Zur Unruhe und Unzufriedenheit im Land trug auch die Verbreitung der sogenannten Dolchstoßlegende bei:

    Kaum eine andere Parole hat so viel zur Zerstörung der Demokratie in der Weimarer Republik (1918 bis 1933) beigetragen. Bald nach der Niederlage der deutschen Streitkräfte im Ersten Weltkrieg im November 1918 war in reaktionären Zeitungen zu lesen, das deutsche Heer sei im Felde unbesiegt, aber von hinten, aus der Heimat heraus, mit einem Dolchstoß erledigt worden. Gemeint war damit die angeblich zu geringe Unterstützung der kämpfenden Truppen. Der Vorwurf richtet sich zuvorderst gegen die am 3. Oktober 1918 gebildete parlamentarische Regierung und dann gegen Parlamentarismus und Demokratie überhaupt. (bpb)

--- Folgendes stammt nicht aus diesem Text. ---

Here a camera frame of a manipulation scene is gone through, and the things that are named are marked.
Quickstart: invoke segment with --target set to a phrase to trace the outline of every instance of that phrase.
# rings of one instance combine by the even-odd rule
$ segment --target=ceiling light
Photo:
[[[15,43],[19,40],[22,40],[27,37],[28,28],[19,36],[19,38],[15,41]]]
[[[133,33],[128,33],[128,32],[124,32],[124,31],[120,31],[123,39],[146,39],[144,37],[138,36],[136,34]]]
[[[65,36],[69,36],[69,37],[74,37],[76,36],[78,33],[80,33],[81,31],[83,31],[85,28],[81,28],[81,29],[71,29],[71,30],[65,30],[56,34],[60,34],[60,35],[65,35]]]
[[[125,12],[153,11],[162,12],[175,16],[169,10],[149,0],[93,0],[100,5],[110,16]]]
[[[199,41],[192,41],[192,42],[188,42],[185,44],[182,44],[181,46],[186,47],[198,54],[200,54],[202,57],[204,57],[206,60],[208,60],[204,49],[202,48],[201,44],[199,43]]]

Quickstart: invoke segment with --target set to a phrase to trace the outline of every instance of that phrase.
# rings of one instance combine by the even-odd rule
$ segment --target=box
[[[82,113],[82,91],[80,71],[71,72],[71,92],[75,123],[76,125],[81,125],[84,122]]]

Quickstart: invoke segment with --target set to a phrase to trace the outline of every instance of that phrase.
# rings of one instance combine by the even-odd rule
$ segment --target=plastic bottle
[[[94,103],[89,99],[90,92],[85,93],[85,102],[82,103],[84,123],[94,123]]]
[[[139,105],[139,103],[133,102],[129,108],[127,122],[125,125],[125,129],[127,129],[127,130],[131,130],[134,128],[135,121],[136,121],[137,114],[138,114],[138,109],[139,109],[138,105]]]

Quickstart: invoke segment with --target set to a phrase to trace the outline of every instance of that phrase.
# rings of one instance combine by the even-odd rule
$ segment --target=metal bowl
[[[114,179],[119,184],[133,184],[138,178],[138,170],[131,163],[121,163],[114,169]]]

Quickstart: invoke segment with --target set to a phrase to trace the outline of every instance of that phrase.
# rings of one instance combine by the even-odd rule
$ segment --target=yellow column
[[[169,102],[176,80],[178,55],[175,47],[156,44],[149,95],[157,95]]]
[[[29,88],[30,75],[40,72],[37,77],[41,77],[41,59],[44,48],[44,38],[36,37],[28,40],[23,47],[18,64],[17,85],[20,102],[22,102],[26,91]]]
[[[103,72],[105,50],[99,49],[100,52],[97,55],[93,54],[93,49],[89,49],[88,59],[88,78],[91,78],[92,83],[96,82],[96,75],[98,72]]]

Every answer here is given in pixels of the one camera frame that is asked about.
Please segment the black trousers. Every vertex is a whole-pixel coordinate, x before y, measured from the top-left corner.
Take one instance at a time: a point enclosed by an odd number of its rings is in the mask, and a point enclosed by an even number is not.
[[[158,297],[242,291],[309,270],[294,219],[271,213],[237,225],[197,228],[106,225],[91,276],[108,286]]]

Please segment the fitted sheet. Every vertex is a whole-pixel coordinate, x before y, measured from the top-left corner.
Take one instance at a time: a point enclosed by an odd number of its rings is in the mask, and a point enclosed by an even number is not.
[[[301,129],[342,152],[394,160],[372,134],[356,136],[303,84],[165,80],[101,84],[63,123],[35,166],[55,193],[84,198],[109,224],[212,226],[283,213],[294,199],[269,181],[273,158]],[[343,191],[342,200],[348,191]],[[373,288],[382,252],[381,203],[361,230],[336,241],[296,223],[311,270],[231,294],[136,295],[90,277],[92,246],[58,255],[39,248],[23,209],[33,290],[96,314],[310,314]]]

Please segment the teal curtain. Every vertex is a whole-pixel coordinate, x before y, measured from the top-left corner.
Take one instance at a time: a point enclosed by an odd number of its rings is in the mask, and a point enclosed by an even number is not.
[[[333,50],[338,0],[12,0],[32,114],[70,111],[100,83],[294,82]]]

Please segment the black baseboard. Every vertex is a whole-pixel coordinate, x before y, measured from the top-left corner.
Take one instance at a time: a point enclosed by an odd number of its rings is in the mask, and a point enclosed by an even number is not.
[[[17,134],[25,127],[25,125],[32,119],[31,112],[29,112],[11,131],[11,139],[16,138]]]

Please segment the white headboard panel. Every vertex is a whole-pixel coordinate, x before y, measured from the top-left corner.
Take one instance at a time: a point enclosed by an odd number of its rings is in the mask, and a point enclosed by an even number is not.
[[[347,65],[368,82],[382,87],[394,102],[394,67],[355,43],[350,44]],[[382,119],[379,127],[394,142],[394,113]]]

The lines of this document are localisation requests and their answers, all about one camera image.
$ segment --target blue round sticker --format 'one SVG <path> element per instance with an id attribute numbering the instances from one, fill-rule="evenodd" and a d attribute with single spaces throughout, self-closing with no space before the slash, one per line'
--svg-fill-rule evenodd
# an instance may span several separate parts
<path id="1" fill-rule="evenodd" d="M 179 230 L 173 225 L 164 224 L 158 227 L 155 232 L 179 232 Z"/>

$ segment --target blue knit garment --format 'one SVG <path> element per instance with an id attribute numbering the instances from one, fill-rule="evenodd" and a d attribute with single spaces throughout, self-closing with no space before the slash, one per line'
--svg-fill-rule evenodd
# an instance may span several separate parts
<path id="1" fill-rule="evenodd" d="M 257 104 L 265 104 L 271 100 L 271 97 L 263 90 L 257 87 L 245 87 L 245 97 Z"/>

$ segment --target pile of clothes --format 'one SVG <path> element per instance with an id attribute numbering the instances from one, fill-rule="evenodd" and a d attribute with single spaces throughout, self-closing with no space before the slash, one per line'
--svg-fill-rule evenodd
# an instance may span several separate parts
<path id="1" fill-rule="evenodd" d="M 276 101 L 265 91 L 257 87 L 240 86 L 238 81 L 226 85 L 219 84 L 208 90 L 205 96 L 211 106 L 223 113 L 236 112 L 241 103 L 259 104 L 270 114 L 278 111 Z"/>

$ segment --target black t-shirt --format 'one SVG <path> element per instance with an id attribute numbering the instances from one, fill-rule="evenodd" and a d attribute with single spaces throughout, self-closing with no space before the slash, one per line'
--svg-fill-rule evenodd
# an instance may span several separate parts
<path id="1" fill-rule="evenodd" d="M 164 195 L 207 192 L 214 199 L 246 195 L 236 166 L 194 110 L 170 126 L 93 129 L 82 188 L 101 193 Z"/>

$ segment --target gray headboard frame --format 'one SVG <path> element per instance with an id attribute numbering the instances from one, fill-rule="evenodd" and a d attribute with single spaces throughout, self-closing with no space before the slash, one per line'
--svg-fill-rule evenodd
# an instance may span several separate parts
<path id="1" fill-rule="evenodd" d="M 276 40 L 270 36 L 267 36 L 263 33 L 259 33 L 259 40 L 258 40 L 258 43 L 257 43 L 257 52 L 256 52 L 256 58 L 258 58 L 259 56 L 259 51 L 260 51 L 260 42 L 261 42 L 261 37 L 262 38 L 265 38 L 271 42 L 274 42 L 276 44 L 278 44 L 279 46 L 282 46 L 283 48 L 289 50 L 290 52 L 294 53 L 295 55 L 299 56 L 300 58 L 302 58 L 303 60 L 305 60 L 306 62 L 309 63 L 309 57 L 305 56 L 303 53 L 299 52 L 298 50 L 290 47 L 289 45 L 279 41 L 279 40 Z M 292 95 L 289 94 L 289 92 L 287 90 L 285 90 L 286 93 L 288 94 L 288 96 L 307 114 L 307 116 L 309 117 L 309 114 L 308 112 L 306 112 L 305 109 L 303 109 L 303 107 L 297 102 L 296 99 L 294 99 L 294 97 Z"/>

Der politische Streit erreichte einen Höhepunkt, als ein Jahr nach der Veröffentlichung des Romans von »Im Westen nichts Neues« die US-amerikanische Verfilmung von 1930 zu heftigen Protesten von Nationalisten und Nationalsozialisten führte. Joseph Goebbels, der zu diesem Zeitpunkt schon Reichspropagandaleiter war, startete eine Kampagne gegen den Film, da er die Zerstörungskraft und Sinnlosigkeit des Krieges zeigte, und ließ ihn schließlich verbieten (vgl. Leiß/Stadler, S. 237–239).

»Im Westen nichts Neues« entstand in einer historisch kritischen Zeit zwischen Erstem Weltkrieg und Nationalsozialismus, in der die Literatur sich sehr stark in das politische Geschehen einmischte und nicht nur von Gebildeten gelesen wurde.

Veröffentlicht am 2. April 2023. Zuletzt aktualisiert am 2. April 2023.